Он пытался передать мне то, что возникало перед его глазами, он говорил и говорил, часто до поздней ночи. Его стремление заставить меня увидеть то, что представало перед его глазами, было неодолимым. Я сидела рядом с ним, я держала его за руку. Я слушала. Он был членом моей семьи. Я понимала, что он хочет передать мне все дары прошлого до того, как станет слишком поздно. Мне было трудно понимать его: слова цеплялись друг за друга, образовывая паутину, в которой я не могла разобраться. Морфий превращал Стини в путешественника сквозь время, он наделял его способностью двигаться по потоку воспоминаний, вперед и назад, переходить от только что состоявшегося разговора к другому, что имел место когда-то давно, словно они происходили в один день в одном и том же месте.

Он говорил о моих родителях и о моих дедушках и бабушках, но я улавливала только имена, потому что в рассказах Стини они были неузнаваемы для меня. Это был не тот отец, которого я помнила, не та мать. Та Констанца была незнакомкой. Одна деталь: некоторые из воспоминаний Стини были исполнены мягкости и доброжелательства, а другие – ошибиться было невозможно – нет. На вещи и события для Стини падала такая тень, которая заставляла его содрогаться. Он мог, схватив меня за руку, приподняться на кровати, обращаясь к призракам, которых он видел, а я нет.

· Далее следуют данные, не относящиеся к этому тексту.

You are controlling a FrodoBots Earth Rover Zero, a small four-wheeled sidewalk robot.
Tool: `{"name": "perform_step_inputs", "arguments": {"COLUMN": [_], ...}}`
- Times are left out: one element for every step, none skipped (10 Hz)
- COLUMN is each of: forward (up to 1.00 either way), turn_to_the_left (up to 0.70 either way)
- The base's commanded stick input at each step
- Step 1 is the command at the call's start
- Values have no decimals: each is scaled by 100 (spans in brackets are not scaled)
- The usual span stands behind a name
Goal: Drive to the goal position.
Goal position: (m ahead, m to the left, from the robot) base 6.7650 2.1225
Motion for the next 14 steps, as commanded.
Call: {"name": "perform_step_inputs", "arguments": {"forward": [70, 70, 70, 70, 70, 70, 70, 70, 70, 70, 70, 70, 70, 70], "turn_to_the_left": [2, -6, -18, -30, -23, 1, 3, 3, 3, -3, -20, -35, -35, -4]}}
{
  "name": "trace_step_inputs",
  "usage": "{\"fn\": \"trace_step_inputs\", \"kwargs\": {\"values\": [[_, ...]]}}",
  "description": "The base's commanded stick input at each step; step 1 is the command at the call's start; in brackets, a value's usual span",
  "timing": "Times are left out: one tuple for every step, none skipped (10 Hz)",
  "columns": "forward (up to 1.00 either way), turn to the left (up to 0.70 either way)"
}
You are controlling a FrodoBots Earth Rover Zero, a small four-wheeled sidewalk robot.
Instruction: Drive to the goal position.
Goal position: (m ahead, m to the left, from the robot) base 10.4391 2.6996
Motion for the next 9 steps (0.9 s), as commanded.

Это повергало меня в страх. Я не могла понять: говорит ли в нем воздействие морфия или что-то другое. Я росла в окружении некоторых тайн, которые так и не получили разрешения, тайн, начало которым было положено до моего рождения и крестин, и переросла их, во всяком случае, считала, что оставила их за спиной. Но мой дядя Стини настойчиво пытался вернуть их. Вихрь, коловращение слов и образов: дядя Стини мог говорить о крокете, но в следующую минуту речь шла уже о комете. Он часто говорил о лесах вокруг Винтеркомба – тема, к которой он возвращался с растущей и непонятной страстью. Так же он говорил – но тут уж я была почти уверена, что сказывалось действие морфина, – о насильственной смерти.

Думаю, что Векстон, который был свидетелем многих его высказываний, понимал их лучше, чем я, но он ничего не объяснял. Он продолжал оставаться спокойным, сдержанным и молчаливым – в ожидании смерти старого друга.

До наступления финала были два дня, полные спокойствия и ясности, когда Стини, как я думаю, собирал силы для последнего сражения. И затем, как я рассказывала, смерть его последовала с милосердной быстротой. Векстон сказал, что Стини покинул нас по своей воле.